Result compute(int x) {
    Box b = new Box(x);
    if (x < 0) {
        log.error("negative", b);                    // escapes only on error path
        return Result.failure();
    }
    return Result.of(b.value() * 2);                 // hot path — b doesn't escape here
}

C2 sees the log.error call, can't prove log doesn't store b, and gives up. The object is always heap-allocated, paying the cost on every call even though 99.99% of calls take the hot path.

Graal's partial-escape analysis (PEA) splits the analysis per path: on the hot path, b is scalar-replaced; on the error path, an actual allocation is inserted at the point of escape, restoring the object's state from the scalars. The compiler effectively rewrites the method to:

Result compute(int x) {
    int bValue = x;                                  // scalar
    if (x < 0) {
        Box b = new Box(bValue);                     // materialise lazily on escape
        log.error("negative", b);
        return Result.failure();
    }
    return Result.of(bValue * 2);                    // hot path — no Box allocation
}

PEA is a major win for code that mixes hot and cold paths through the same allocation site. It is the single biggest reason GraalVM often outperforms HotSpot C2 on allocation-heavy workloads.

6. Volatile fields prevent EA¶

If an object has a volatile field, EA conservatively assumes the field could be observed by another thread at any moment — even if the object reference is NoEscape from the compiler's perspective.

class Latch {
    volatile boolean ready;                          // volatile blocks EA
}

double compute() {
    Latch l = new Latch();                           // NoEscape... but volatile field present
    l.ready = true;
    return l.ready ? 1.0 : 0.0;
}

The volatile semantics include a happens-before obligation that requires the write to be observable across threads. The compiler can't prove the object is truly thread-local in a way that lets it skip the memory fence.

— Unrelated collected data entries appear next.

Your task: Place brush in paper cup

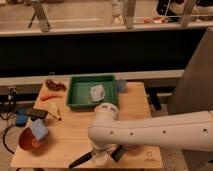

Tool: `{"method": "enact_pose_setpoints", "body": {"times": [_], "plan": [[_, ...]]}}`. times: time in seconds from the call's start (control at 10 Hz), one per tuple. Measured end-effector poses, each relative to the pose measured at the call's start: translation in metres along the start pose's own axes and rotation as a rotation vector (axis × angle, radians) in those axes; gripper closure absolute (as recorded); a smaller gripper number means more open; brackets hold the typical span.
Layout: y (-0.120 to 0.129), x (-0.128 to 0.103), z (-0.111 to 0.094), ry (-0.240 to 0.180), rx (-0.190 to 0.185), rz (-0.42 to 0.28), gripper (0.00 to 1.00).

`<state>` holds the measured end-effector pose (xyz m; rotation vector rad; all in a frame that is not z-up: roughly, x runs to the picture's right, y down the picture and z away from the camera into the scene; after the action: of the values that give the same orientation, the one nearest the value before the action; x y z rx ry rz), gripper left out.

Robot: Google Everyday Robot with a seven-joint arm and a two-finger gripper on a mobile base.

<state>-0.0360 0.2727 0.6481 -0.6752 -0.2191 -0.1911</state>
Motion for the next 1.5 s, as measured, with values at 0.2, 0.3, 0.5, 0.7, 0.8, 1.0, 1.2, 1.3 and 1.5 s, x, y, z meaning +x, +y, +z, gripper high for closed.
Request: {"method": "enact_pose_setpoints", "body": {"times": [0.2,0.3,0.5,0.7,0.8,1.0,1.2,1.3,1.5], "plan": [[0.0001,0.0007,0.0003,0.001,0.001,0.001,0.20],[0.0000,0.0008,0.0003,0.001,0.002,0.002,0.20],[-0.0007,0.0008,0.0000,0.000,0.004,0.003,0.20],[-0.0016,0.0007,0.0001,0.001,0.007,0.003,0.20],[-0.0016,0.0005,0.0001,0.001,0.007,0.005,0.20],[-0.0013,-0.0005,0.0001,0.000,0.006,0.007,0.20],[-0.0035,-0.0014,0.0001,0.003,0.009,0.008,0.20],[-0.0051,-0.0030,0.0001,0.004,0.011,0.002,0.20],[-0.0069,-0.0041,0.0008,0.010,0.009,-0.001,0.20]]}}
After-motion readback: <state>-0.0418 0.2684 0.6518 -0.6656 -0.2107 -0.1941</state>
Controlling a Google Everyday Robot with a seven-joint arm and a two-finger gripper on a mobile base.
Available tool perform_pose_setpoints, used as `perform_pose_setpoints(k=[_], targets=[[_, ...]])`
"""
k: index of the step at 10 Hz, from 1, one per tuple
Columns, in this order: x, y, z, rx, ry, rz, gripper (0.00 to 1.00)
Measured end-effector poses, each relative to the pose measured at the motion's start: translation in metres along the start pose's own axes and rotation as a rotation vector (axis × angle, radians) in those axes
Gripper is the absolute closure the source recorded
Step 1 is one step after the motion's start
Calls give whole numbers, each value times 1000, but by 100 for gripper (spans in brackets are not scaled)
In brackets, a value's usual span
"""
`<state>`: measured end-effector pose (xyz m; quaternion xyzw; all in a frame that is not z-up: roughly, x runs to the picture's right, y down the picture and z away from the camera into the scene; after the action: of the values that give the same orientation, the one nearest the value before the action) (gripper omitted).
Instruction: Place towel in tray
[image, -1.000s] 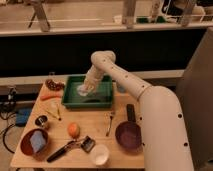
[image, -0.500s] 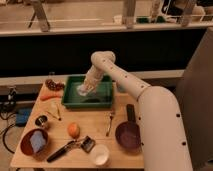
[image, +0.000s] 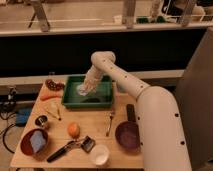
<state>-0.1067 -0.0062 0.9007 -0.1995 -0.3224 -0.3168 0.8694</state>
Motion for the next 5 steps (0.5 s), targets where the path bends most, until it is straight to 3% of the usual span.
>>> perform_pose_setpoints(k=[3, 5], targets=[[1, -2, 1, 4, -1, 4, 68], [2, -2, 2, 6, -1, 7, 60]])
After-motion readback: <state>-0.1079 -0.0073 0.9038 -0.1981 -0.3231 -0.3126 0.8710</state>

Result: the allocation is kept, even though every read/write is within one method.

The fix, when you need volatile semantics on a visible shared object but want EA on a local one: don't put a volatile field on something you allocate as a local. Use separate types for "transit" (non-volatile, EA-friendly) and "shared" (volatile, on the heap intentionally).

7. Method size and the inlining budget¶

EA across a call requires the call to be inlined. Inlining is bounded by HotSpot's budget:

MaxInlineSize (default 35 bytecodes) — methods up to this size are inlined even if not hot.
FreqInlineSize (default 325 bytecodes) — hot methods up to this size are inlined.
MaxInlineLevel (default 15) — maximum inlining depth from a single root method.
InlineSmallCode (default 2 000) — the maximum size of the generated machine code before inlining stops.

A method just over the budget is the cliff: it doesn't get inlined, EA can't see through it, and any object passed in is treated as potentially escaping. Two patterns trip this in real code:

// Pattern 1: a "helper" method that does too much.
private void process(Point p) {
    // 50 lines of validation, logging, conversion...
}
// → process is > FreqInlineSize, EA fails for callers passing local Points.

// Pattern 2: deep delegation chains.
methodA → methodB → methodC → methodD → ... → methodP   // depth > MaxInlineLevel
// → EA fails somewhere down the chain even though every individual method is tiny.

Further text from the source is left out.